Molti rapporti nella vita non li scegliamo, come quelli con superiori, colleghi, fratelli o con il proprio padre. Soffermandosi su quest’ultima figura pare evidente come più di tutti sia il rapporto più iniquo che esista. Da un lato non lo si sceglie, non si può fare altro che crescerci dentro combattendo per la propria individualità e capendo quali elementi sono propri e quali ereditati e come gestirli. Dall’altra il padre, se è un buon padre, vedrà i propri figli evolversi e deve esserci sempre, assecondando le loro inclinazioni. È uno strano equilibrio che oscilla tra sofferenze, incomprensioni e chiari silenzi, oltre i quali non c’è nulla da indagare. Per essere dei buoni figli, basta essere sé stessi, invece, essere buoni padri è difficile ed averne uno è davvero raro e serve tanta fortuna.
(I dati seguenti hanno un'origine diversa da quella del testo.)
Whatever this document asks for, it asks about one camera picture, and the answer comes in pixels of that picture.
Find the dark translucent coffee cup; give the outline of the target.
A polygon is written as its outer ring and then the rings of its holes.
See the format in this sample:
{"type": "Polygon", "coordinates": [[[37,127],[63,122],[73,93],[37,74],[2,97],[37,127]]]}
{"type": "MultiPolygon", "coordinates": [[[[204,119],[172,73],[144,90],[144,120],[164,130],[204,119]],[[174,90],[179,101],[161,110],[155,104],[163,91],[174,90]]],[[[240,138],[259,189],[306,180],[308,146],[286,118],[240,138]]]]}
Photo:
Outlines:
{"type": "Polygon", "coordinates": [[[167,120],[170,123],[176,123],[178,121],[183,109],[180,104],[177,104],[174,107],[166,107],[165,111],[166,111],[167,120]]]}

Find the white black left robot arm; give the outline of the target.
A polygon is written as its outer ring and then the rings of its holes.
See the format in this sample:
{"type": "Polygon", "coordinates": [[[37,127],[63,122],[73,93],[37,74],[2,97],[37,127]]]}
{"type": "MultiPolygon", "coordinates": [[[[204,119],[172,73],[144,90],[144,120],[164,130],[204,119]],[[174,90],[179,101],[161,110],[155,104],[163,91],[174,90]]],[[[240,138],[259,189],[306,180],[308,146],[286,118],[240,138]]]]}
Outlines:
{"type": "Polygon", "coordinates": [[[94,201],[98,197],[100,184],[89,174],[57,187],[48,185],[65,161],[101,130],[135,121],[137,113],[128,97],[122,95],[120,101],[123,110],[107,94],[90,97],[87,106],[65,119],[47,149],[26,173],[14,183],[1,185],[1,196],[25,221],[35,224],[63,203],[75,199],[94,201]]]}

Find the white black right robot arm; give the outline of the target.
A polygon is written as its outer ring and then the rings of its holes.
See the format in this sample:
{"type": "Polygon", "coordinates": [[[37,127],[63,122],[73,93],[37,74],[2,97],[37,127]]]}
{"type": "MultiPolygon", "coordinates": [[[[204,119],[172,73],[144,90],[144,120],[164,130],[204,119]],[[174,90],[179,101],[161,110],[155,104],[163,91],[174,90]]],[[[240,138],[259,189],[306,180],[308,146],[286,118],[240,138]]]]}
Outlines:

Io, dalla mia, posso solo dire di essere un ragazzo fortunato.

Immersione

Amare è come respirare.
Io me la ricordo
la scoperta del mare
i banchi infiniti di meraviglia
i cespugliosi coralli
e i momenti sbiadire piano
e dolcemente quasi non avessero fine.

Anche le storie mi ricordo
che mi facevano volare
che quasi Ustica era un granello
e spariva nel mare,
dove andavi sempre tu
e io non ero ammesso.

Poi la prima bombola
pesante, con le spalle rosse
graffiate e Alì
che mi teneva per il gav
così da farmi camminare
fino a schiumare in mare.

Che schifo il mare e come brucia
e tu che ci passavi le ore.
Però eri così calmo
mai sfuggente
nel blu trovavi pace.

Ho sedici anni e siamo a sedici metri
consumo bombole
con la stesso velocità
dei primi amori e delle prime birre
sono passati due anni
e siamo ancora in alto mare,
non bruciano più le spalle
metto la muta adesso
e tu che scendi ancora in maglia della tuta
solo in acqua mi chiedi l’ok
se va tutto bene, così da continuare
o forse sono io, che fuori
ho troppo rumore
che le onde tengono così bene a bada
Pensate avere la pace,
ma solo a botte di un’ora alla volta.

È colpa mia
delle mie inaffidabili memorie
fuori non mi ricordo che delle tue glorie
i tuoi premi ricevuti
i parenti deceduti
più discendo nel mio memoriale
più mi avvicino
al pericoloso termoclino
dopo ho solo granelli scombinati
e pesci colorati
che la affogano lontano
mi ricordo solo discussioni
pianti e quei rumori di notte
che non mi facevano dormire
solo il suo abbraccio li faceva sparire.

Quaranta metri, possiamo stare poco
e mi sdraio sul fondale
da lì vedo tutto e capisco
anche io amo il mare
vita infinita
che si rigetta e si rimesta
capillare di pesci
e ossi corallini
che nascondono un tesoro
anche negli anfratti più piccini.

Non c’è mai tempo di fermarsi
che siamo quasi su
manca solo la pausa di sicurezza
e io avrò sì e no cinquanta bar
alzi la mano e segnali ok
per farmi vedere che ci sei
che tanto lo sai
che io ho respirato troppo
e mi son fatto prendere dal panico,
ma non fa nulla perché tra poco
Io, potrò rilassare le spalle
E tu invece?
Da quando l’ho capito
non ho mai smesso di vederlo
hai un oceano sulle spalle
e vivi bombola per bombola
la pressione non cambia mai
non perdona e non si adatta
alle fatiche quotidiane
sarà per questo che da quando non c’è più
hai smesso di portarmi giù.

Ora so da chi ho preso
la paura di fallire
il coraggio di capire
la scorza per soffrire
e siamo qui
costretti irrequietamente ad amore questa vita
solo nel breve momento
tra una pinnata e l’altra
che infondo lo sappiamo
tra i fermi terrestri pochi sono in pace.
i migliori, ed è così difficile distinguerli
dalla molle, marea d’infelici.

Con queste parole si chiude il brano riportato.